つまり、このわざとらしい泣き真似をしているひとが、魔王さまのお姉さま。

私の無遠慮な視線に気付いて、彼女はぱっと花が咲くように笑顔を見せ駆け寄ってくる。


「はじめましてこんにちは、可愛いお嬢さん。私はシャルティ・マレーネ・リントヴァルド、ジークハルトの姉で、いつもは北の山で雪や氷で像を作ったりしています」

「は、はじめまして……リリシア・カテリンと申します。えっと、お会いできて嬉しく存じます」


魔王さまのお姉さまにしてはずいぶんぽやっとした印象だが、確かにその瞳は魔王さまとそっくりだ。笑顔の奥で、どこか値踏みするように私を見ている。

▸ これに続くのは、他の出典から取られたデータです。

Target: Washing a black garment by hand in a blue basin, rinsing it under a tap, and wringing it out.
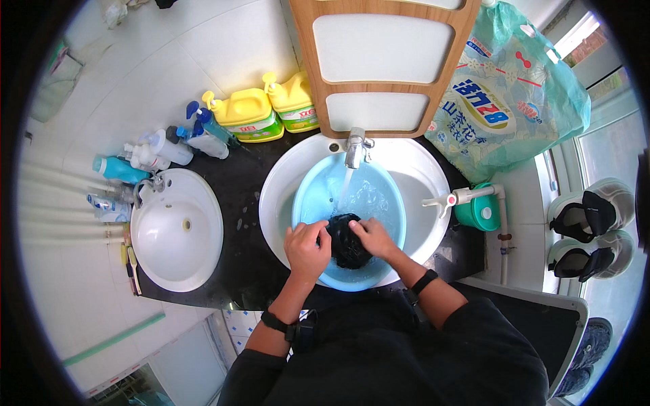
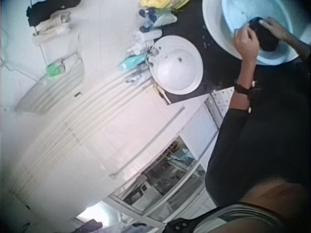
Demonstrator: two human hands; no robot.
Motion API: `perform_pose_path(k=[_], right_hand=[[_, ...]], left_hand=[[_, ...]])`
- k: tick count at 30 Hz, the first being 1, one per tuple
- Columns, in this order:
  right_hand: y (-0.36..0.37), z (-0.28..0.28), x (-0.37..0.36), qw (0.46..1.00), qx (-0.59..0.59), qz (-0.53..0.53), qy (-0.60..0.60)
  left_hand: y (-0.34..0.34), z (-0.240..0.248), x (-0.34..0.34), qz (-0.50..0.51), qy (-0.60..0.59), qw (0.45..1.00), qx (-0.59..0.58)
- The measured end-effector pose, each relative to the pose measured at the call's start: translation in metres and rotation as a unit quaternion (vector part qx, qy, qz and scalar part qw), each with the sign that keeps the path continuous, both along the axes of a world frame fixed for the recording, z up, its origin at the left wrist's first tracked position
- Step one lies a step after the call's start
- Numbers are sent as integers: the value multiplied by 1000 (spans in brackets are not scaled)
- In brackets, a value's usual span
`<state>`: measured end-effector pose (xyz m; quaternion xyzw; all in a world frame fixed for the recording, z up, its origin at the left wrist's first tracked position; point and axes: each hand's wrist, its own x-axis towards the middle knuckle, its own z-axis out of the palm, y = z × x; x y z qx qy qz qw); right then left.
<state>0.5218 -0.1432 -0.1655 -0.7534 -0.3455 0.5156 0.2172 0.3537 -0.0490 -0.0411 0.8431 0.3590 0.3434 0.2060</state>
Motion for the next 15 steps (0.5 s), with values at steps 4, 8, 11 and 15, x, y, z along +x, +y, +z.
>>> perform_pose_path(k=[4,8,11,15], right_hand=[[-3,27,-44,977,14,-5,-211],[1,5,-50,986,26,-33,-164],[15,8,-49,989,-37,8,-140],[25,-9,-41,992,-20,8,-124]], left_hand=[[1,-3,-4,-2,5,1000,-14],[-2,0,-4,-1,8,1000,-8],[-1,-2,-2,9,0,1000,-24],[-4,1,-2,7,-4,999,-39]])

思わず背筋を伸ばすと、私の緊張を感じ取って魔王さまは視線を遮るように私の前へ、シャルティさんはあわあわと「違うの」と跳ねた。


「そんなに見たらリリシアが減るのでご遠慮頂きたい」

「ごめんね、怖がらせたいわけじゃなくて、あのジークハルトちゃんがめろめろになっちゃう子ってどういう子かなーって好奇心がつい!」

「もういいでしょう姉上!……すまないリリシア、姉はどうも自由で、もう行こう」

「へ、あ、はい……」


手を繋ぐどころか肩を抱かれてその場を離れようとするが、シャルティさんはめげなかった。涙で目を潤ませながら追い縋ってくる。


「待ってリリシアちゃん!せめて、せめて私の作品を見ていってえ!」

「あの、魔王さま、」

「……わかった、見たらすぐ行こう。姉と喋ると疲れる」


はあ、と嫌そうにため息をつく魔王さまと反対に嬉しそうにぴょこぴょこ跳ねながら作業をしていた場所へシャルティさんは戻っていく。見た目的にはクールビューティという言葉があまりにも似合う感じなのに、言動がふわふわとしていてそのギャップに風邪を引きそうだ。

でも、魔王さまのご家族、仲良くできたらいいなと足取りの重い魔王さまの隣、こっそり思う。